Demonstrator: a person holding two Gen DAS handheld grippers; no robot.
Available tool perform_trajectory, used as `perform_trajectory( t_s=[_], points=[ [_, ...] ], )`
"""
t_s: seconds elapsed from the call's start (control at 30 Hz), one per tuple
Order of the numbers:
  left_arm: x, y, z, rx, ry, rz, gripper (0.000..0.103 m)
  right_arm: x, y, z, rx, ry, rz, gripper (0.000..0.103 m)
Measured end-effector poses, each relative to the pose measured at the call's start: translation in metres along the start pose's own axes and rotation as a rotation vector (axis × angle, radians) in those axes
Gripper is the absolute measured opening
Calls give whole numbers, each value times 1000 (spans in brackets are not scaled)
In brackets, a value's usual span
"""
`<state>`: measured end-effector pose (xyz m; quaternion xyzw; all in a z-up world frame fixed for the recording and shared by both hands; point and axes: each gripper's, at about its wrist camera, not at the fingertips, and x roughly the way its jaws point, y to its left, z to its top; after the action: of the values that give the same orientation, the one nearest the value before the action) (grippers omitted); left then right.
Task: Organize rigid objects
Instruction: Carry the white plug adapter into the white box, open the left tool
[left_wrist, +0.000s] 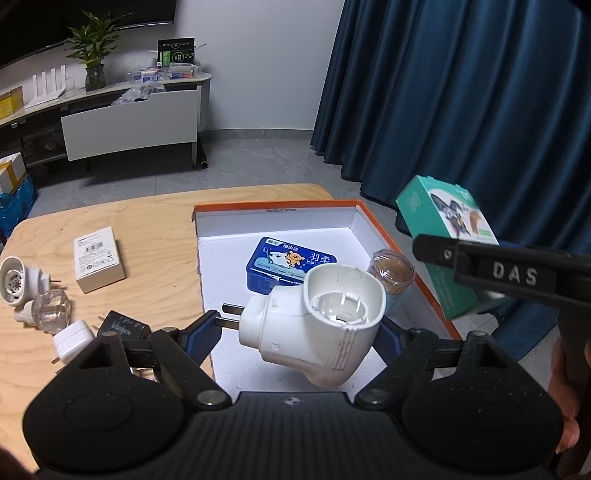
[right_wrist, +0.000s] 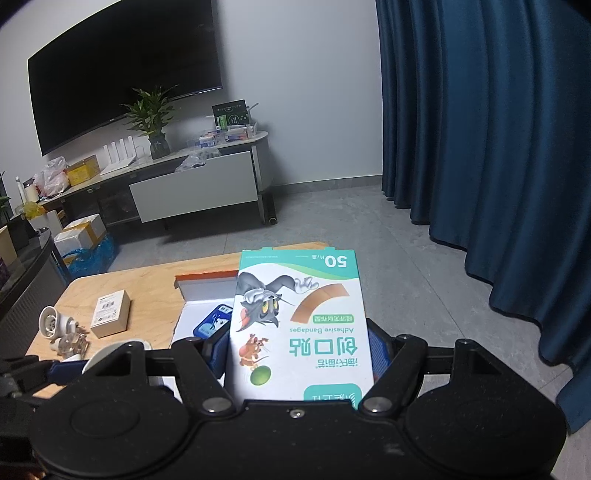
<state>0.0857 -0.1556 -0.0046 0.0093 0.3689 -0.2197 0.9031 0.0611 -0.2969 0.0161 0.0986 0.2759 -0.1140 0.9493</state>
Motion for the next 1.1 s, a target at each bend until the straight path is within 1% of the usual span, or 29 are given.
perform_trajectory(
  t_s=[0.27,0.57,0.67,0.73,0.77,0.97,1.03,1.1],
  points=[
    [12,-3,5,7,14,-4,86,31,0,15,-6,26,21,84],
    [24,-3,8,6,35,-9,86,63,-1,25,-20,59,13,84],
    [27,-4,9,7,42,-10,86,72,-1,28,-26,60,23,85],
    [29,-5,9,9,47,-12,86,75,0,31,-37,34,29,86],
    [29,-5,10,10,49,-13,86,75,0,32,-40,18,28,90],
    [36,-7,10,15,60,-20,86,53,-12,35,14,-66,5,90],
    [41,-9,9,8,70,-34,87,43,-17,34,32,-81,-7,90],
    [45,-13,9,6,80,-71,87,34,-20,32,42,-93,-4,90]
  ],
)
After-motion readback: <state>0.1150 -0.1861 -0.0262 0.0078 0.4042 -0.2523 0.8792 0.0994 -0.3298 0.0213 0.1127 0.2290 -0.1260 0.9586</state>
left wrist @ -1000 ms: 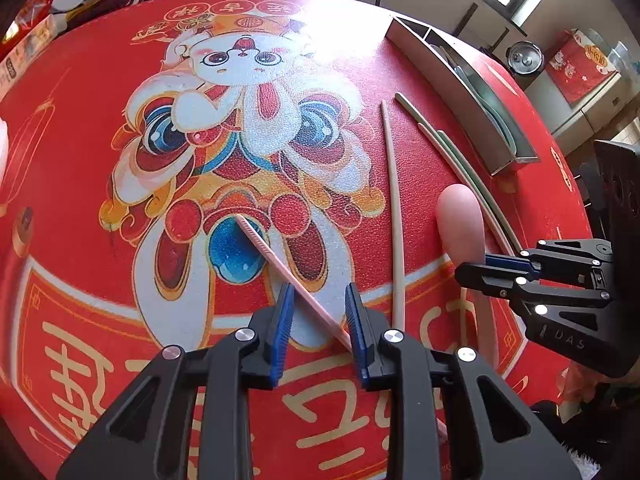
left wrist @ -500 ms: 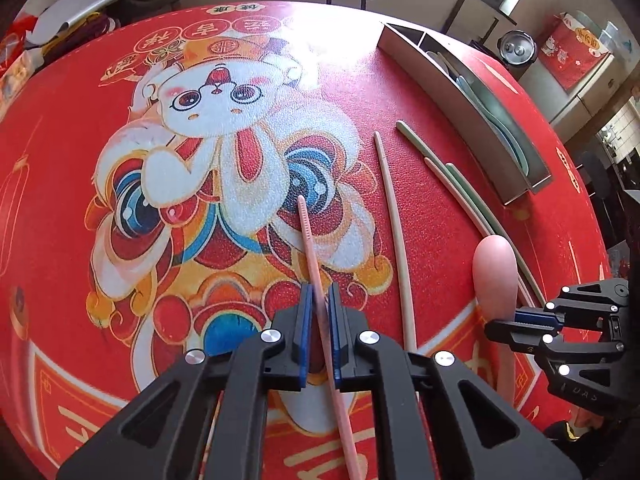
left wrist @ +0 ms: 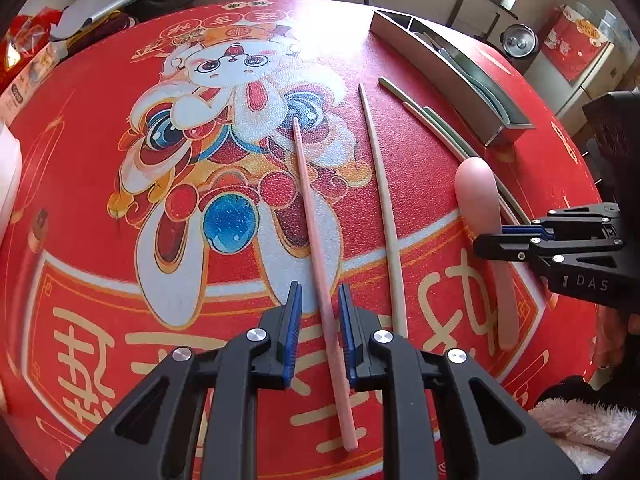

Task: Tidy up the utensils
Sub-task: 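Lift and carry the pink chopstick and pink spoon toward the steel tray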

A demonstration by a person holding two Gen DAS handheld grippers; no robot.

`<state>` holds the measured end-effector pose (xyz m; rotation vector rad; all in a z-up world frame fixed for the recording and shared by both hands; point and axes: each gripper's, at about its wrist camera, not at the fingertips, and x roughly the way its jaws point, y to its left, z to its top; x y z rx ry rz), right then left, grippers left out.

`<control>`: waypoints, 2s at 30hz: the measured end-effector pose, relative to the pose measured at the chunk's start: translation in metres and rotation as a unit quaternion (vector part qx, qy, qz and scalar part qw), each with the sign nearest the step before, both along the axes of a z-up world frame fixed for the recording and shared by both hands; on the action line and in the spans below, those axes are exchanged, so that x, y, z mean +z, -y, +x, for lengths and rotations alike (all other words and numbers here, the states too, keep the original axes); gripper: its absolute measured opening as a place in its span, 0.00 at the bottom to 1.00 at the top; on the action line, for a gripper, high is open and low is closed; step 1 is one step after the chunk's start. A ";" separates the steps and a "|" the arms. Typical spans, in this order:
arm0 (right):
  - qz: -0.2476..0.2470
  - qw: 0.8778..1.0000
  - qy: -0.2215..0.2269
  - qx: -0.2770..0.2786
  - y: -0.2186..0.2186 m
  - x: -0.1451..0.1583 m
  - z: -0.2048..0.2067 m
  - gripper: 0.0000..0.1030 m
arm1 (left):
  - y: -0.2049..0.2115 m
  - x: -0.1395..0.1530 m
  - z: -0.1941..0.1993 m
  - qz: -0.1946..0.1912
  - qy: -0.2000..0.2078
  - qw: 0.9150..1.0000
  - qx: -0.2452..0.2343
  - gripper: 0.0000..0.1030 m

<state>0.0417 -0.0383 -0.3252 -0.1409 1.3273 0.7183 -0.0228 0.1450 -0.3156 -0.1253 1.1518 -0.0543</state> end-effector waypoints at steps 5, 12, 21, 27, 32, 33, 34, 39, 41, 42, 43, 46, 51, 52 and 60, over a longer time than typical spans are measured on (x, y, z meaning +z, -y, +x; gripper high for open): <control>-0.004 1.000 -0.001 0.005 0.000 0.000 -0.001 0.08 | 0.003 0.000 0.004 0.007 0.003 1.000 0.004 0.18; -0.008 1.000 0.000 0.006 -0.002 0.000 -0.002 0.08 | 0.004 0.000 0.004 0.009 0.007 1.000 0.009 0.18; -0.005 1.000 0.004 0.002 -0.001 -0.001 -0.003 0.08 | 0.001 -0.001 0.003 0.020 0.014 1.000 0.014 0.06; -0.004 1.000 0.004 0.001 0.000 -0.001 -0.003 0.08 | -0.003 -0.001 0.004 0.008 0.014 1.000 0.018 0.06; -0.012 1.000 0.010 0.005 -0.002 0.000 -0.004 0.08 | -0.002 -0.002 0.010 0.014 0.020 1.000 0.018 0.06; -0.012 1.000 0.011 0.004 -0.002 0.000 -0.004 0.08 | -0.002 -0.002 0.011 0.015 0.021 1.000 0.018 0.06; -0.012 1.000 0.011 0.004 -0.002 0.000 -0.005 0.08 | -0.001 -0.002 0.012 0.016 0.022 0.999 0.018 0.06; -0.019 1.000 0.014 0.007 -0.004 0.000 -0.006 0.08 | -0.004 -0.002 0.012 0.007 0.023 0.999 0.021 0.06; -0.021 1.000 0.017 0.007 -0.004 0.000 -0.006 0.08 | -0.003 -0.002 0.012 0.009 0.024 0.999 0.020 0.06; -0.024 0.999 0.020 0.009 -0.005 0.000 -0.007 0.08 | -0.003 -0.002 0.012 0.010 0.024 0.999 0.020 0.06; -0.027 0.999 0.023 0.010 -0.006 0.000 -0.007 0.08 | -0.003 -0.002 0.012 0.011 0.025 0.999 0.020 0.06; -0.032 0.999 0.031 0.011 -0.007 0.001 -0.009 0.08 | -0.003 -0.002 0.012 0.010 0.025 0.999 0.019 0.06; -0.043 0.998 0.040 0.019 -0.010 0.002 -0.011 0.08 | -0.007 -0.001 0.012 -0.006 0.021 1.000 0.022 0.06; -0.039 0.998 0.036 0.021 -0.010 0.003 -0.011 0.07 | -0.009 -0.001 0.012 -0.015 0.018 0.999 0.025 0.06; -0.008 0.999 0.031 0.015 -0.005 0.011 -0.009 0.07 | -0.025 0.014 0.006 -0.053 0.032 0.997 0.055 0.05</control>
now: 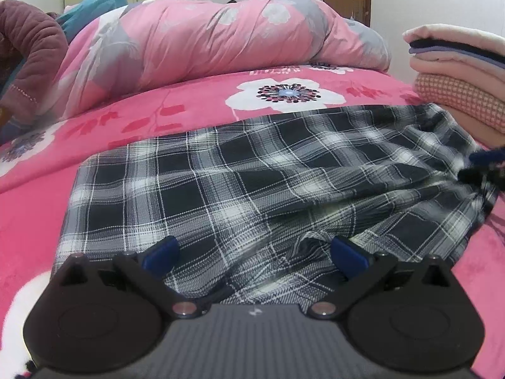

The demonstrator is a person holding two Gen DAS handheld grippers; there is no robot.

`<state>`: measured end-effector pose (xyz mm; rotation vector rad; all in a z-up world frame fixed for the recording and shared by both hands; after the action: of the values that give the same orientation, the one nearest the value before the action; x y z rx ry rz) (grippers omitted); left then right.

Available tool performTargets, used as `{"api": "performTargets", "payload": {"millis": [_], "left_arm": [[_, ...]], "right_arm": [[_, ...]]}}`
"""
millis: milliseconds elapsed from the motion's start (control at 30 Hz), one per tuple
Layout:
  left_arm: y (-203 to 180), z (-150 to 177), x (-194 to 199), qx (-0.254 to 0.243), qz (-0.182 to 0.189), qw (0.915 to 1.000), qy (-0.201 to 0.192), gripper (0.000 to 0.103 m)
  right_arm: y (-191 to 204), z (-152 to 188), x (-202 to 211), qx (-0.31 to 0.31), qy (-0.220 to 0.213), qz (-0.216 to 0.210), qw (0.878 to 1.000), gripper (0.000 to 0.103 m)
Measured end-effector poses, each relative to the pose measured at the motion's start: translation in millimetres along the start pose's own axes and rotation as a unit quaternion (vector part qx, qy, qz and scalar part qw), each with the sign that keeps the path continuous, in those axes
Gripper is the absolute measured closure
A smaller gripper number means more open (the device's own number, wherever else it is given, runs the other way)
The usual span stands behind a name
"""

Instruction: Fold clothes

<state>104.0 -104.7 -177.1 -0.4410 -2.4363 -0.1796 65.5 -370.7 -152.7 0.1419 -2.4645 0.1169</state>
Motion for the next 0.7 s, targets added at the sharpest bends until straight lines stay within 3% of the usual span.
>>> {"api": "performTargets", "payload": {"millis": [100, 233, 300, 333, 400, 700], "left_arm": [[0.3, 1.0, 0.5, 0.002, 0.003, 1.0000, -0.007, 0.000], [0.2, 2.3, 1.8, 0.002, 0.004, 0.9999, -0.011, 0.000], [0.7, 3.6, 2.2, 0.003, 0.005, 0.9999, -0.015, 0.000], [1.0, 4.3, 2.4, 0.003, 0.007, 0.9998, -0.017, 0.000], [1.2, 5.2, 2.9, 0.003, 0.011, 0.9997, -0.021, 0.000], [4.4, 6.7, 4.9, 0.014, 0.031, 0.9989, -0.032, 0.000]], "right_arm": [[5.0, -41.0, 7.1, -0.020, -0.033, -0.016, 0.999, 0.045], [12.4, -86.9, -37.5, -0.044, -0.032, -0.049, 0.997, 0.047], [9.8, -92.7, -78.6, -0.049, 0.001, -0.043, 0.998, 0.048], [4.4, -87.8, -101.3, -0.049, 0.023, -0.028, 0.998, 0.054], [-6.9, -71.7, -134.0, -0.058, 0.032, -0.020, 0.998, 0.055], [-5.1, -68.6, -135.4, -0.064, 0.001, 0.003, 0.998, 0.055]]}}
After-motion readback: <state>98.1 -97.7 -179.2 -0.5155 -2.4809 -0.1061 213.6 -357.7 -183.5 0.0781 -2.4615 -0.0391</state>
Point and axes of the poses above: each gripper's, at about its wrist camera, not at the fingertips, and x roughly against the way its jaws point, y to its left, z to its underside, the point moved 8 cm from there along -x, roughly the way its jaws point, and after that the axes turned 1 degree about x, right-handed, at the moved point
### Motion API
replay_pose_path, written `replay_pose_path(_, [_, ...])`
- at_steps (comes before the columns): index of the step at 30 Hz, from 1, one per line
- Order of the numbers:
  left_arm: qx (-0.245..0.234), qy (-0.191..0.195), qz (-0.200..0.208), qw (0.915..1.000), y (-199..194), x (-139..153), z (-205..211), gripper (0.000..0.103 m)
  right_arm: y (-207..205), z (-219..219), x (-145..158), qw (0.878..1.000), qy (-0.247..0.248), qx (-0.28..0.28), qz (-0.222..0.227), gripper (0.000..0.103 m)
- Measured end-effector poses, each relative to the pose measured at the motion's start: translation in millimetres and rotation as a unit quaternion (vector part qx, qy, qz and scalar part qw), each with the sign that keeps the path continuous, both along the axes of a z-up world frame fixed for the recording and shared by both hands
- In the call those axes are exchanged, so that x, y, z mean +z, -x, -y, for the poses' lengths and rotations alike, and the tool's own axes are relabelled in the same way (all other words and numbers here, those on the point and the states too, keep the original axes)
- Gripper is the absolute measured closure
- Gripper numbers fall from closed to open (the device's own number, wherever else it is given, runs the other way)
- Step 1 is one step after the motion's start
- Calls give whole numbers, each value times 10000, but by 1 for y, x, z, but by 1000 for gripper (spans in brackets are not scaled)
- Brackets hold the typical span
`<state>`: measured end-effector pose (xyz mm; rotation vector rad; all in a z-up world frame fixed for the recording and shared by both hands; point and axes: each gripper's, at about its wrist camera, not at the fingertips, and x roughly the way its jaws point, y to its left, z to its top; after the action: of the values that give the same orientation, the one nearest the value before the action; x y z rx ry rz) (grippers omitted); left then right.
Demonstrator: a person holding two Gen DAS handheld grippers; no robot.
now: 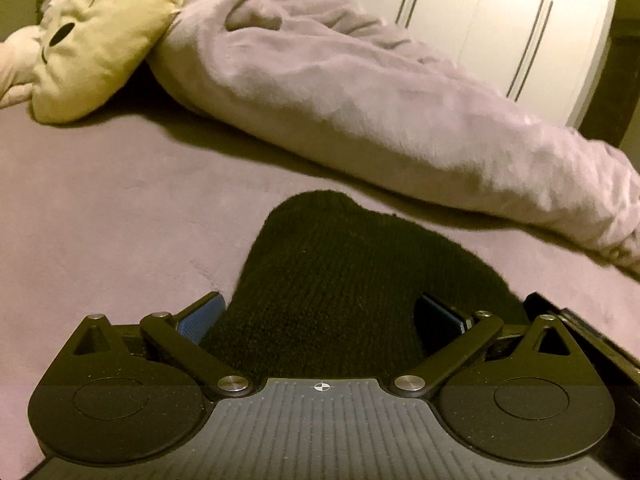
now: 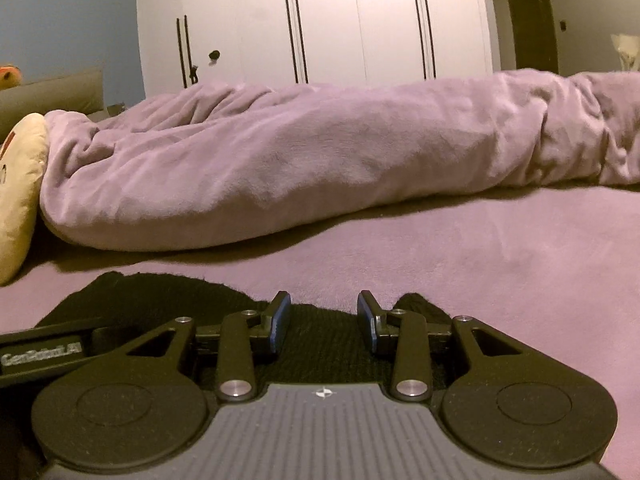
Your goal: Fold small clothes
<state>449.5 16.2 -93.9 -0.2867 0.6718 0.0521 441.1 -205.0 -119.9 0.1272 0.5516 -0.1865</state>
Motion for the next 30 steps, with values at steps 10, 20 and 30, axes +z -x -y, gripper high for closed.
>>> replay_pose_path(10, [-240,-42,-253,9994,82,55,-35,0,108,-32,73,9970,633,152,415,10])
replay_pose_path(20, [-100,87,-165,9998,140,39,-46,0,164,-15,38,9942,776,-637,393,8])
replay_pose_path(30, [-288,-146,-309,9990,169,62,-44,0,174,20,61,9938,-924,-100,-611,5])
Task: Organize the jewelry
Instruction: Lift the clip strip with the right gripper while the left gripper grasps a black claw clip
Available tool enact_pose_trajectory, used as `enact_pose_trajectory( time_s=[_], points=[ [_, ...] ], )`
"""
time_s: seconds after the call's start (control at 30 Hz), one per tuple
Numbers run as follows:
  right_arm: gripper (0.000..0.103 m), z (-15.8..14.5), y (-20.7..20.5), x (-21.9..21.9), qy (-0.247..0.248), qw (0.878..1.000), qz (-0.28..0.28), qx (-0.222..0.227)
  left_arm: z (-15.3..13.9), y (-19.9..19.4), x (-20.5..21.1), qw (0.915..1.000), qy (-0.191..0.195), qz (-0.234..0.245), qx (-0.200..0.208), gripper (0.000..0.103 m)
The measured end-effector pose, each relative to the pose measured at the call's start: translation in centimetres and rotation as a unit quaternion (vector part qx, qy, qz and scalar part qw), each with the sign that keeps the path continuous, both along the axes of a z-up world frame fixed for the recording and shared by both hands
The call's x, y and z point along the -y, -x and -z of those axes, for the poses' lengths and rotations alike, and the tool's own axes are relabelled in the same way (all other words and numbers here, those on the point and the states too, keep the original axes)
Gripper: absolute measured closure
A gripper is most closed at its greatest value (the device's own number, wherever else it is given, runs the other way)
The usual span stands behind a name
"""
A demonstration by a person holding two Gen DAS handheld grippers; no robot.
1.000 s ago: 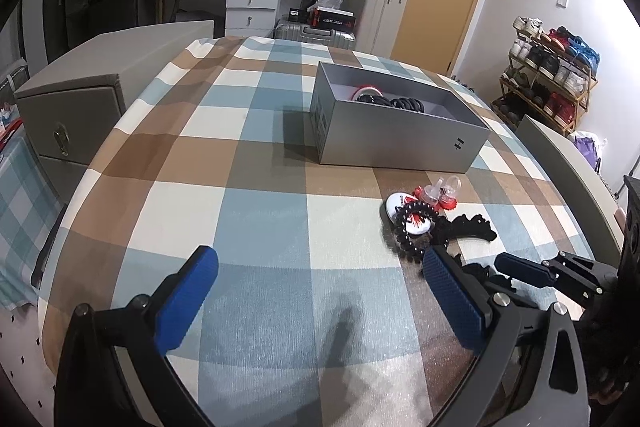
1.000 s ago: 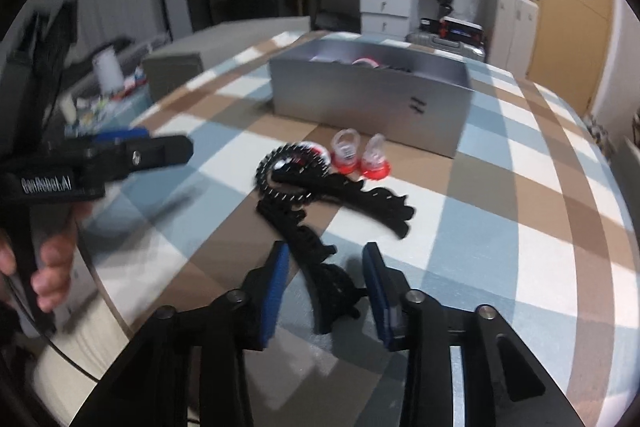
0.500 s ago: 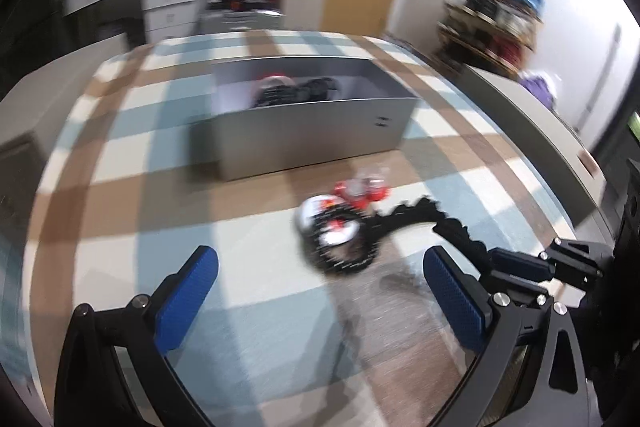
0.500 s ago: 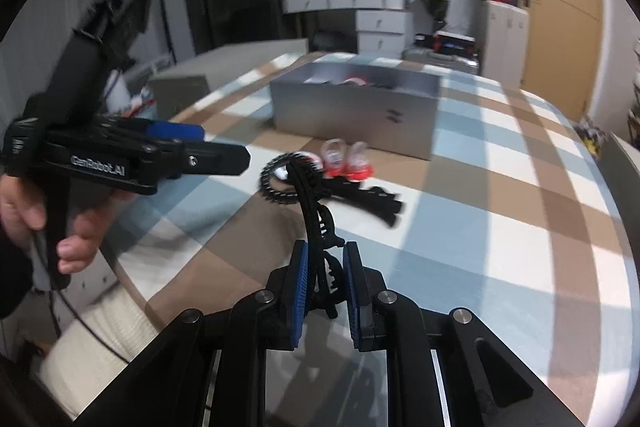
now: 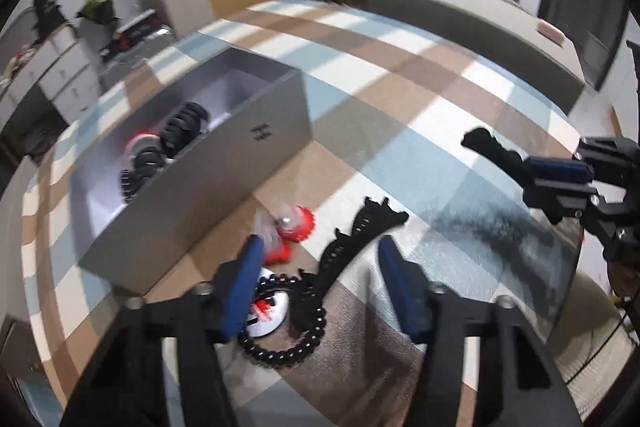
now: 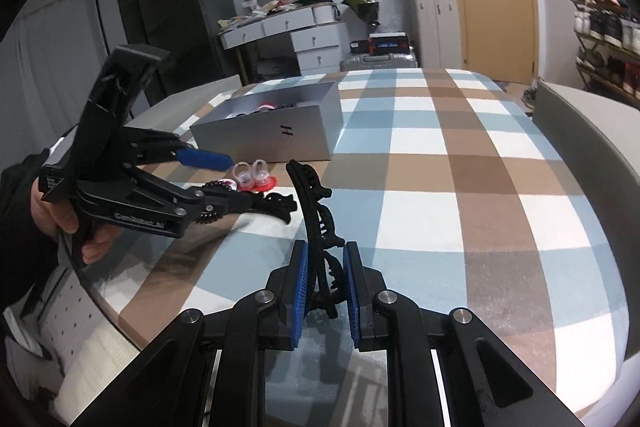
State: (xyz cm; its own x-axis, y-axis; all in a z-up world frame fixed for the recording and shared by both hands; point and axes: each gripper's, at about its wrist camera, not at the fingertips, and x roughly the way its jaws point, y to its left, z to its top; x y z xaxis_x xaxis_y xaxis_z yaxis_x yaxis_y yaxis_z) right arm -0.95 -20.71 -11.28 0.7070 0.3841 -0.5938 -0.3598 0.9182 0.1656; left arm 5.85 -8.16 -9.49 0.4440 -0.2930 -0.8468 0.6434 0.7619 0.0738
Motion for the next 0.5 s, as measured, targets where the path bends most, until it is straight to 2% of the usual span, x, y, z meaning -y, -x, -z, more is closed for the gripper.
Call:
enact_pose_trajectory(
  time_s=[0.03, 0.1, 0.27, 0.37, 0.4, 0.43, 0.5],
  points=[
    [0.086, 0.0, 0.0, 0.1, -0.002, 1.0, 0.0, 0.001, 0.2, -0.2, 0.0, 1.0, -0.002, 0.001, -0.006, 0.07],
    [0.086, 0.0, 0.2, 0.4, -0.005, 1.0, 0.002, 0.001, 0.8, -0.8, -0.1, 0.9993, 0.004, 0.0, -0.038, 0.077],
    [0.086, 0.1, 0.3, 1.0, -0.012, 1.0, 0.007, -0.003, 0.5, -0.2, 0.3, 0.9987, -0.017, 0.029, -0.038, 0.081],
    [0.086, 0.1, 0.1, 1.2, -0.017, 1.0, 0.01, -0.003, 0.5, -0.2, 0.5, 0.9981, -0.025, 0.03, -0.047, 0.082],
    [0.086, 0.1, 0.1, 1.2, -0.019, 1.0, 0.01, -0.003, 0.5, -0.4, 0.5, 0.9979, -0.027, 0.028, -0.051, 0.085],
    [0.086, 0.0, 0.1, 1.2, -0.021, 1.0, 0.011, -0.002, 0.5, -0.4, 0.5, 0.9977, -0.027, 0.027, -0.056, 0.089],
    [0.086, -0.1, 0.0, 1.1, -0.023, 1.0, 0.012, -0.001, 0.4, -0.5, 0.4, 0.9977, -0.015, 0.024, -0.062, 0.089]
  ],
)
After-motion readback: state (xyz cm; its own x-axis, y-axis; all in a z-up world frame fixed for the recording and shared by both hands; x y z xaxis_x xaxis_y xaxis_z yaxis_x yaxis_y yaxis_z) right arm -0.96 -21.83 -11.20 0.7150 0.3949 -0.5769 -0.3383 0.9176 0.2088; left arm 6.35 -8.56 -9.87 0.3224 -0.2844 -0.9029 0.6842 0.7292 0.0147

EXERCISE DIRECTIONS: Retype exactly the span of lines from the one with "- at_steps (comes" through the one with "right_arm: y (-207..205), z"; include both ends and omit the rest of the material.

ANSWER BOX:
- at_steps (comes before the columns): index of the step at 30 Hz, from 1, one per line
- Order of the numbers:
  left_arm: qx (-0.245..0.234), qy (-0.191..0.195), qz (-0.200..0.208), qw (0.915..1.000), y (-199..194), x (-139..153), z (-205..211), gripper (0.000..0.103 m)
  right_arm: y (-207..205), z (-219..219), x (-145..158), qw (0.878..1.000), qy (-0.247..0.248), qx (-0.28..0.28), qz (-0.222..0.227), gripper (0.000..0.103 m)

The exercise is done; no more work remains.